◆ Your objective: Every line from the line containing "Provide the outline of the right arm" to the end of the data must appear in the answer exactly as it appears there, and nothing else.
--- Exercise material ---
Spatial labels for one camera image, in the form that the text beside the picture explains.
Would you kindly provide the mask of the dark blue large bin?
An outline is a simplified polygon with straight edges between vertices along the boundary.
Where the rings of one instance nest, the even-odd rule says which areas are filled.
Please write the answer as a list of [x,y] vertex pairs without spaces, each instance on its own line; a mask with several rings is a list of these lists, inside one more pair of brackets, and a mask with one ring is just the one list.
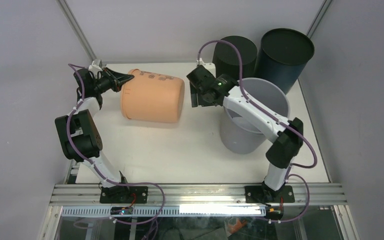
[[260,39],[253,76],[287,94],[314,54],[315,46],[304,33],[290,28],[271,29]]

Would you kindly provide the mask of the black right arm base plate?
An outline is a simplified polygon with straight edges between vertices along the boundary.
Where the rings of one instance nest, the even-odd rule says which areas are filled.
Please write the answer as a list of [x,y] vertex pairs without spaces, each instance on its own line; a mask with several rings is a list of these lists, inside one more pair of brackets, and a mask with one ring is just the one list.
[[262,185],[247,185],[244,187],[244,195],[247,204],[271,205],[295,202],[293,188],[289,185],[284,185],[277,191]]

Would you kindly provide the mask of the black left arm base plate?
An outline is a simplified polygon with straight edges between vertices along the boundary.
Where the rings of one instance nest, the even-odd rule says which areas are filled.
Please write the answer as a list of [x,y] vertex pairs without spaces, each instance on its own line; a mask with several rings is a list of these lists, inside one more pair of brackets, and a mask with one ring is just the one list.
[[147,186],[112,186],[102,187],[99,202],[101,204],[146,204]]

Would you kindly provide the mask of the black ribbed plastic bin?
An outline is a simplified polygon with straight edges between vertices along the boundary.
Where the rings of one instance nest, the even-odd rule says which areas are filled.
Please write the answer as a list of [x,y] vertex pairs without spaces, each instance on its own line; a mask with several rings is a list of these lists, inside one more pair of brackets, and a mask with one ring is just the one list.
[[[250,39],[237,35],[226,36],[222,40],[230,42],[239,51],[242,62],[242,77],[253,77],[258,55],[256,45]],[[215,65],[217,78],[226,74],[236,80],[239,79],[240,63],[236,51],[231,46],[218,42],[213,51],[212,63]]]

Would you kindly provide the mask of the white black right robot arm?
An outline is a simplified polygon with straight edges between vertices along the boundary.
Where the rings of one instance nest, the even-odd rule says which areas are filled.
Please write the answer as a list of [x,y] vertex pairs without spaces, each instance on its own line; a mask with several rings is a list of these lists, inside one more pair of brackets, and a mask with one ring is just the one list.
[[274,203],[285,189],[291,162],[303,145],[304,124],[272,110],[244,88],[243,79],[222,74],[215,77],[203,65],[187,76],[195,93],[210,106],[222,106],[241,116],[271,142],[266,152],[269,168],[260,189],[251,190],[254,199]]

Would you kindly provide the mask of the orange plastic bin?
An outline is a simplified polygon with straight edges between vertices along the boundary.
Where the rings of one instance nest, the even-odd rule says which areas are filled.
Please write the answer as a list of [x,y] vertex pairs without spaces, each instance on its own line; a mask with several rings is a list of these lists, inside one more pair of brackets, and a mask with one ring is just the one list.
[[131,69],[133,79],[123,84],[120,109],[129,120],[177,123],[185,98],[183,79],[161,73]]

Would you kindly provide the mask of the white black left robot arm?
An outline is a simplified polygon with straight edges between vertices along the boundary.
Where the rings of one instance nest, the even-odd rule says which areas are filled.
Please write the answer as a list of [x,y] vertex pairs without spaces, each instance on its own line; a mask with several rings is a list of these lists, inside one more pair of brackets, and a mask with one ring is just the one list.
[[120,92],[134,75],[107,67],[98,69],[97,73],[78,65],[70,64],[69,67],[78,84],[76,105],[69,114],[54,121],[63,154],[69,160],[86,165],[98,177],[105,197],[111,196],[118,203],[125,203],[131,196],[130,186],[104,155],[94,115],[102,109],[103,93],[109,90]]

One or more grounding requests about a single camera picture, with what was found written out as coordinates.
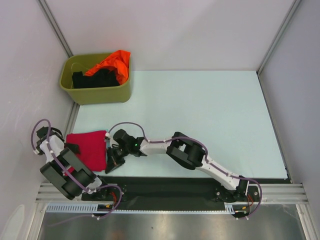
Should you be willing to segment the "magenta red t shirt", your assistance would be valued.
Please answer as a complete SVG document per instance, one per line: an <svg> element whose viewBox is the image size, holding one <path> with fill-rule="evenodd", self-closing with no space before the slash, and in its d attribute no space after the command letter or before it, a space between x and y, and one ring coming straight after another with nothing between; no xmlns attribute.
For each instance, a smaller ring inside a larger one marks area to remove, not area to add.
<svg viewBox="0 0 320 240"><path fill-rule="evenodd" d="M93 172L102 172L107 168L106 130L85 133L71 133L66 143L78 146L76 156Z"/></svg>

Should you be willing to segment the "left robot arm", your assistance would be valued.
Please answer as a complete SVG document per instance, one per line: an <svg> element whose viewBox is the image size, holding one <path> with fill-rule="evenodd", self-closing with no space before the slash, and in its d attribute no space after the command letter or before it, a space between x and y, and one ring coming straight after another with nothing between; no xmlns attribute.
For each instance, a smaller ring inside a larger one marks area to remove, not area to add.
<svg viewBox="0 0 320 240"><path fill-rule="evenodd" d="M95 172L106 169L105 130L71 133L63 139L59 129L43 126L34 131L38 141L32 144L37 155L44 155L46 163L41 174L67 199L83 193L105 200L111 188Z"/></svg>

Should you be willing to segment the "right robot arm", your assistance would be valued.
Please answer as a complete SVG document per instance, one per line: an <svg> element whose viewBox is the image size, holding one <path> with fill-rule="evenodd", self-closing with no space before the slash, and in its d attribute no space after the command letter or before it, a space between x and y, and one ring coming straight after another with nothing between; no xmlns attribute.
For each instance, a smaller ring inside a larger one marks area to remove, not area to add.
<svg viewBox="0 0 320 240"><path fill-rule="evenodd" d="M120 129L110 135L105 134L105 173L116 170L125 163L125 157L147 157L166 154L187 170L199 170L220 183L214 190L217 199L227 203L242 201L249 194L249 180L227 171L209 157L208 151L199 141L176 131L170 139L148 140L133 137Z"/></svg>

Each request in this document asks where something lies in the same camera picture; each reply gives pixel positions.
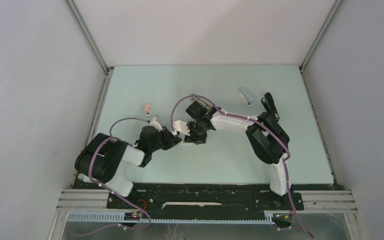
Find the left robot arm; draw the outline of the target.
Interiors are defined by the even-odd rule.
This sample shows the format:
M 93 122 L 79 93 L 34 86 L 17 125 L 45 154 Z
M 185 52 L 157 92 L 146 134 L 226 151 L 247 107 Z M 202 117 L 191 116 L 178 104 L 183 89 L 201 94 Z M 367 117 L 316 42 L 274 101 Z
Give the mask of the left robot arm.
M 115 194 L 125 208 L 133 208 L 138 202 L 138 194 L 132 191 L 134 184 L 123 176 L 122 162 L 145 167 L 152 154 L 159 150 L 169 150 L 182 142 L 166 127 L 160 129 L 152 125 L 144 126 L 135 145 L 98 133 L 78 155 L 74 168 L 92 182 L 103 184 Z

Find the beige black long stapler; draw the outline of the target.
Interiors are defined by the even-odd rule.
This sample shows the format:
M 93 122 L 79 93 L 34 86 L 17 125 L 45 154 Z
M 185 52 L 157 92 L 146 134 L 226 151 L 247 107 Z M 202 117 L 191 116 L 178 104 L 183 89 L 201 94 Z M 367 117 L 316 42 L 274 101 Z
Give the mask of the beige black long stapler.
M 212 105 L 208 104 L 207 102 L 205 102 L 204 100 L 202 100 L 200 97 L 198 97 L 197 95 L 194 95 L 192 94 L 191 97 L 189 98 L 191 101 L 196 101 L 198 102 L 202 107 L 210 110 L 212 108 Z

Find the white staple box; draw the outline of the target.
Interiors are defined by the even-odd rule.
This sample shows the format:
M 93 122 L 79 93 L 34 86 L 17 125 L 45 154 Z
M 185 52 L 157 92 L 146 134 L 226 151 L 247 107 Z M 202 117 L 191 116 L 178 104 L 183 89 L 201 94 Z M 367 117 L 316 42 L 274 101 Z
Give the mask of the white staple box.
M 183 141 L 181 144 L 184 146 L 193 146 L 194 145 L 193 142 L 186 142 L 186 141 Z

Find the pink stapler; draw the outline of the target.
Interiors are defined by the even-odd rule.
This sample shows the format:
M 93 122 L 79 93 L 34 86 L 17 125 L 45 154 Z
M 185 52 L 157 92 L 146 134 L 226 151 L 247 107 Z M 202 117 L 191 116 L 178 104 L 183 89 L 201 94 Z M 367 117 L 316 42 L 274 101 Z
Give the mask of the pink stapler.
M 151 115 L 151 110 L 152 110 L 152 106 L 150 103 L 146 103 L 144 105 L 144 112 L 145 112 L 145 115 L 146 116 L 150 116 Z

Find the light blue stapler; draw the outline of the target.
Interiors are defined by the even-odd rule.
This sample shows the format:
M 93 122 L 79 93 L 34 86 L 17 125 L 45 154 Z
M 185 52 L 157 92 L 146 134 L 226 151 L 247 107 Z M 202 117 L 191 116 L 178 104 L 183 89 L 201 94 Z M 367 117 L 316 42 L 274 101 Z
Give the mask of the light blue stapler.
M 253 105 L 255 97 L 246 87 L 240 87 L 239 94 L 247 106 L 251 107 Z

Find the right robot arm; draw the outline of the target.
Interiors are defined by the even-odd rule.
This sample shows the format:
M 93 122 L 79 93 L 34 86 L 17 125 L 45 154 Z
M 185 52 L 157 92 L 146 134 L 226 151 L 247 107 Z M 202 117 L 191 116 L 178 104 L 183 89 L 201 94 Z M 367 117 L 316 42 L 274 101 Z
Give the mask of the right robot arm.
M 270 190 L 273 192 L 271 204 L 277 209 L 290 204 L 290 184 L 285 172 L 290 138 L 275 117 L 268 112 L 258 116 L 235 114 L 214 106 L 203 106 L 198 101 L 191 103 L 185 112 L 192 118 L 184 124 L 187 127 L 186 143 L 205 144 L 210 130 L 245 134 L 256 157 L 268 165 Z

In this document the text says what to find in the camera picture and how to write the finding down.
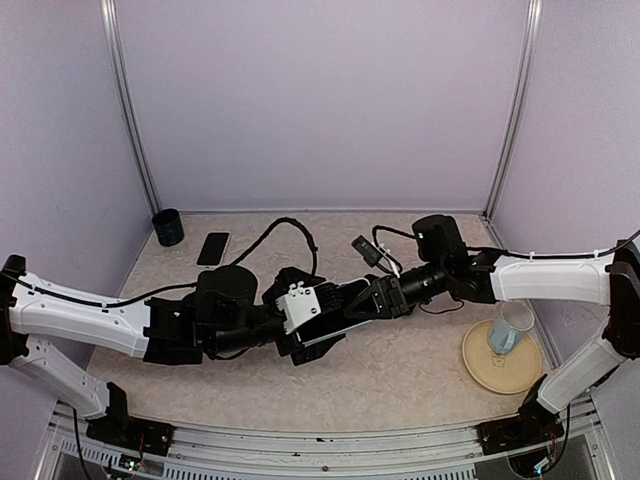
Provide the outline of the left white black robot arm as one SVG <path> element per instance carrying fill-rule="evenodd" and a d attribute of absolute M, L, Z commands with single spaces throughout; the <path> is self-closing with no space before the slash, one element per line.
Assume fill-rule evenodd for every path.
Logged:
<path fill-rule="evenodd" d="M 348 302 L 339 285 L 295 267 L 281 270 L 262 302 L 258 282 L 240 266 L 203 271 L 180 300 L 157 289 L 128 300 L 100 297 L 45 282 L 11 255 L 1 268 L 1 362 L 41 381 L 115 442 L 140 434 L 126 392 L 88 376 L 46 337 L 114 350 L 146 363 L 200 365 L 235 360 L 274 343 L 300 364 L 313 361 L 344 336 Z"/>

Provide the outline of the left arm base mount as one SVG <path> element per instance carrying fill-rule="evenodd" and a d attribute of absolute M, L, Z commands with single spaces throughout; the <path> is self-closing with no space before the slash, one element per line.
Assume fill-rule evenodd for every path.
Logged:
<path fill-rule="evenodd" d="M 108 445 L 166 457 L 174 431 L 169 423 L 107 413 L 88 421 L 86 435 Z"/>

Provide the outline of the light blue phone case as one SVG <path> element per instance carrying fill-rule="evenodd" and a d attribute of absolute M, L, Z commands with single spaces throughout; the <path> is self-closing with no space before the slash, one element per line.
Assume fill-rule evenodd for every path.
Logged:
<path fill-rule="evenodd" d="M 299 335 L 299 339 L 300 339 L 301 343 L 305 347 L 307 347 L 307 346 L 318 344 L 320 342 L 327 341 L 329 339 L 337 338 L 340 335 L 345 335 L 347 332 L 350 332 L 350 331 L 352 331 L 352 330 L 354 330 L 356 328 L 363 327 L 364 325 L 366 325 L 368 323 L 371 323 L 371 320 L 358 321 L 358 322 L 356 322 L 354 324 L 351 324 L 351 325 L 341 326 L 337 330 L 325 333 L 323 335 L 321 335 L 320 333 L 313 333 L 313 334 L 309 334 L 309 335 L 300 334 Z"/>

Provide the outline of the black phone purple edge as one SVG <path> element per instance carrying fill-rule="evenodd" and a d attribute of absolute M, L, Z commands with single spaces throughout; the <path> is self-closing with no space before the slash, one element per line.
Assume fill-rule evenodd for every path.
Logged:
<path fill-rule="evenodd" d="M 340 294 L 339 308 L 328 313 L 321 313 L 299 327 L 297 329 L 299 340 L 303 344 L 313 344 L 323 338 L 331 338 L 356 326 L 367 323 L 367 319 L 346 317 L 344 309 L 369 286 L 370 281 L 366 278 L 359 278 L 338 285 L 337 291 Z"/>

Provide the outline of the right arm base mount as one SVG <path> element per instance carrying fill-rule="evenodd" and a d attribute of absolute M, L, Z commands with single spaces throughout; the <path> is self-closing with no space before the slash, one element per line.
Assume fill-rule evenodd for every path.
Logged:
<path fill-rule="evenodd" d="M 520 407 L 514 416 L 482 422 L 476 431 L 484 455 L 537 445 L 565 434 L 559 415 L 537 403 Z"/>

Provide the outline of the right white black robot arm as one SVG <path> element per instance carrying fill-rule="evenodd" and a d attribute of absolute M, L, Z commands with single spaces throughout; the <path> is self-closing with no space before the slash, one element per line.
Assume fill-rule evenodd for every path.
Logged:
<path fill-rule="evenodd" d="M 638 358 L 639 251 L 632 241 L 593 253 L 516 254 L 467 246 L 451 216 L 427 216 L 412 230 L 423 266 L 374 280 L 345 302 L 346 317 L 398 318 L 444 292 L 479 304 L 566 300 L 608 307 L 601 333 L 537 383 L 523 405 L 526 410 L 511 423 L 518 442 L 535 442 L 550 427 L 549 412 L 559 413 L 619 365 Z"/>
---
◆ Answer below:
Provide the outline of the right arm base mount as one SVG <path> element per instance carrying fill-rule="evenodd" and a d attribute of absolute M, L, Z commands with single spaces throughout; the <path> is self-closing with no space before the slash, one element per line.
Assume fill-rule evenodd for every path.
Logged:
<path fill-rule="evenodd" d="M 520 407 L 514 416 L 482 422 L 476 431 L 484 455 L 537 445 L 565 434 L 559 415 L 537 403 Z"/>

Provide the outline of the right white black robot arm as one SVG <path> element per instance carrying fill-rule="evenodd" and a d attribute of absolute M, L, Z commands with single spaces throughout; the <path> is self-closing with no space before the slash, one element per line.
Assume fill-rule evenodd for every path.
Logged:
<path fill-rule="evenodd" d="M 638 358 L 639 251 L 632 241 L 593 253 L 516 254 L 467 246 L 451 216 L 427 216 L 412 230 L 423 266 L 374 280 L 345 302 L 346 317 L 398 318 L 444 292 L 479 304 L 566 300 L 608 307 L 601 333 L 537 383 L 523 405 L 526 410 L 511 423 L 518 442 L 535 442 L 550 427 L 549 412 L 559 413 L 619 365 Z"/>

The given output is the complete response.